抗逆转录病毒治疗的 HIV 感染患者的 CD4 计数斜率与死亡率:来自南非的多队列分析。

CD4 count slope and mortality in HIV-infected patients on antiretroviral therapy: multicohort analysis from South Africa.

机构信息

Department of Medicine, Division of Infectious Diseases, Johns Hopkins University School of Medicine, Baltimore, MD 21231, USA.

出版信息

J Acquir Immune Defic Syndr. 2013 May 1;63(1):34-41. doi: 10.1097/QAI.0b013e318287c1fe.

Abstract

BACKGROUND

In many resource-limited settings monitoring of combination antiretroviral therapy (cART) is based on the current CD4 count, with limited access to HIV RNA tests or laboratory diagnostics.
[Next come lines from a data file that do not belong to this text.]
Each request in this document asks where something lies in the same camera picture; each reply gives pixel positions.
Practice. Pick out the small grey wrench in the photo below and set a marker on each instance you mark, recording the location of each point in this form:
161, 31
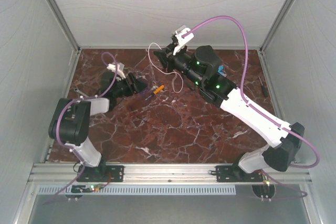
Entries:
79, 92

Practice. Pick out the dark screwdriver right edge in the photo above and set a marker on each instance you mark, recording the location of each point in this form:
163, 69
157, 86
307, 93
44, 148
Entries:
263, 88

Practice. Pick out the blue plastic connector piece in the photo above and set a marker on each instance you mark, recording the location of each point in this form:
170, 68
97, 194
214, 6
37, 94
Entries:
221, 70

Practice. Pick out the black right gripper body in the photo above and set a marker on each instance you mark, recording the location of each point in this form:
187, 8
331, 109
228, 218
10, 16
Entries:
172, 62

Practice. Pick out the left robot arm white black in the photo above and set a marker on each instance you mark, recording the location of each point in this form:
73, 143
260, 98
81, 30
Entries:
69, 125

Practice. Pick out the aluminium front rail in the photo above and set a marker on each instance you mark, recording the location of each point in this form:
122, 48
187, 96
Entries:
158, 174

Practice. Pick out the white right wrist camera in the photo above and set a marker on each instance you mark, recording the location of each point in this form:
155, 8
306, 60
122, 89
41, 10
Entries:
180, 38

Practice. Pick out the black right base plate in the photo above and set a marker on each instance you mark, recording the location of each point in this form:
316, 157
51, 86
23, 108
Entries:
225, 172

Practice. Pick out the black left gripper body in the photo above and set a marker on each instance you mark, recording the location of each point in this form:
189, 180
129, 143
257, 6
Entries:
121, 89

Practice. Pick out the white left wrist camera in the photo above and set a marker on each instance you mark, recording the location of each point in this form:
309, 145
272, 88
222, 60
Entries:
118, 69

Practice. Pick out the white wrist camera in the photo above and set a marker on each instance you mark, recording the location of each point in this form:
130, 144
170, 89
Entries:
180, 38
118, 69

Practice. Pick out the aluminium corner post right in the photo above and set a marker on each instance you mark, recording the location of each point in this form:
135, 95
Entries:
276, 24

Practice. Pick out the aluminium corner post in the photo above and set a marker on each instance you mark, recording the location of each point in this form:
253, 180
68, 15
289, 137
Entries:
276, 24
62, 22

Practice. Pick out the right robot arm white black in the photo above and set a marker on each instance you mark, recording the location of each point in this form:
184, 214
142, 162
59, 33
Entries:
201, 67

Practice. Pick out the orange handled screwdriver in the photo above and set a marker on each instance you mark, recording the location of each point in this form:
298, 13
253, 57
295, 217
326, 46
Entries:
159, 89

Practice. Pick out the aluminium corner post left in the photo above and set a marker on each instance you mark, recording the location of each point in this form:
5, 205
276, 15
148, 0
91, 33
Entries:
62, 22

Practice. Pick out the grey slotted cable duct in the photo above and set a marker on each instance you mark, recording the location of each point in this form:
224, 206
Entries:
148, 190
We examined whether the CD4 count slope over 6 months could provide additional prognostic information.

METHODS

We analyzed data from a large multicohort study in South Africa, where HIV RNA is routinely monitored. Adult HIV-positive patients initiating cART between 2003 and 2010 were included. Mortality was analyzed in Cox models; CD4 count slope by HIV RNA level was assessed using linear mixed models.

RESULTS

About 44,829 patients (median age: 35 years, 58% female, median CD4 count at cART initiation: 116 cells/mm) were followed up for a median of 1.9 years, with 3706 deaths. Mean CD4 count slopes per week ranged from 1.4 [95% confidence interval (CI): 1.2 to 1.6] cells per cubic millimeter when HIV RNA was <400 copies per milliliter to -0.32 (95% CI: -0.47 to -0.18) cells per cubic millimeter with >100,000 copies per milliliter. The association of CD4 slope with mortality depended on current CD4 count: the adjusted hazard ratio (aHRs) comparing a >25% increase over 6 months with a >25% decrease was 0.68 (95% CI: 0.58 to 0.79) at <100 cells per cubic millimeter but 1.11 (95% CI: 0.78 to 1.58) at 201-350 cells per cubic millimeter. In contrast, the aHR for current CD4 count, comparing >350 with <100 cells per cubic millimeter, was 0.10 (95% CI: 0.05 to 0.20).

CONCLUSIONS

Absolute CD4 count remains a strong risk for mortality with a stable effect size over the first 4 years of cART. However, CD4 count slope and HIV RNA provide independently added to the model.

摘要

背景

在许多资源有限的环境中,组合抗逆转录病毒疗法(cART)的监测基于当前的 CD4 计数,对 HIV RNA 检测或实验室诊断的获取有限。我们研究了 CD4 计数斜率在 6 个月内是否能提供额外的预后信息。

方法

我们分析了南非一项大型多队列研究的数据,该研究中常规监测 HIV RNA。将 2003 年至 2010 年间开始接受 cART 的成年 HIV 阳性患者纳入分析。采用 Cox 模型分析死亡率;采用线性混合模型评估 HIV RNA 水平下的 CD4 计数斜率。

结果

约 44829 例(中位年龄 35 岁,58%为女性,cART 起始时的中位 CD4 计数为 116 个细胞/mm)患者中位随访 1.9 年,有 3706 例死亡。当 HIV RNA<400 拷贝/ml 时,每周平均 CD4 计数斜率为 1.4[95%置信区间(CI):1.2 至 1.6]个细胞/mm;而当 HIV RNA>100000 拷贝/ml 时,平均斜率为-0.32(95%CI:-0.47 至-0.18)个细胞/mm。CD4 斜率与死亡率的相关性取决于当前的 CD4 计数:与 6 个月内 CD4 增加>25%相比,6 个月内 CD4 减少>25%的调整后危险比(aHR)为 0.68(95%CI:0.58 至 0.79),而在当前 CD4 计数为 201-350 个细胞/mm 时为 1.11(95%CI:0.78 至 1.58)。相比之下,当前 CD4 计数>350 与<100 个细胞/mm 时的 aHR 为 0.10(95%CI:0.05 至 0.20)。

结论

绝对 CD4 计数仍然是死亡率的一个强有力的危险因素,在 cART 的前 4 年中具有稳定的效应大小。然而,CD4 计数斜率和 HIV RNA 独立地为模型提供了补充。